- [Task description]
Each line below from the one containing "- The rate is" through the one containing "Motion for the" should be output exactly as it stands, and no other line should appear.

┄┄┄┄┄┄┄┄┄┄

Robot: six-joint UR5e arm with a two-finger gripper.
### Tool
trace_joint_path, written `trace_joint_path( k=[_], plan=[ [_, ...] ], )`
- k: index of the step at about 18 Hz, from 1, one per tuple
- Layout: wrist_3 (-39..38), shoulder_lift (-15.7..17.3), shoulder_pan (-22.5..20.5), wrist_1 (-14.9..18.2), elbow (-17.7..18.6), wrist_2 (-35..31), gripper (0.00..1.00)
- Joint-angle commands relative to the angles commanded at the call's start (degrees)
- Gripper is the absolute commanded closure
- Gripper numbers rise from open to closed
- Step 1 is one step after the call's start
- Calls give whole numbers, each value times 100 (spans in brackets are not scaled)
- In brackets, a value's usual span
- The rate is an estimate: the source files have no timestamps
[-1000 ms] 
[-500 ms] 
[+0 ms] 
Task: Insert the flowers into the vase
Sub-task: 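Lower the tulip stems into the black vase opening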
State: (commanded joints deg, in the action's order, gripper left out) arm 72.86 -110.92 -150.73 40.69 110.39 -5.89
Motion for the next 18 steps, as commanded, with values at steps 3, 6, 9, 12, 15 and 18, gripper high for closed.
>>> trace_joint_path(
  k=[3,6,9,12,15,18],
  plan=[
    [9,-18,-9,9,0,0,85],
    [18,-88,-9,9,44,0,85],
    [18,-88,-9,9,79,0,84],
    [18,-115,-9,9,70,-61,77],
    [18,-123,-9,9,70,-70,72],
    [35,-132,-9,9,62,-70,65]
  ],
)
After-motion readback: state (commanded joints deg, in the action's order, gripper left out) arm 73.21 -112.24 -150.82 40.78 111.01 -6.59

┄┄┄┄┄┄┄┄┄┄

- [Solution to the exercise]
- The rate is an estimate: the source files have no timestamps
[-1000 ms] 
[-500 ms] 
[+0 ms] 
Task: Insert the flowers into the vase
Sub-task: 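Lower the tulip stems into the black vase opening
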State: (commanded joints deg, in the action's order, gripper left out) arm 72.86 -110.92 -150.73 40.69 110.39 -5.89
Motion for the next 18 steps, as commanded, with values at steps 3, 6, 9, 12, 15 and 18, gripper high for closed.

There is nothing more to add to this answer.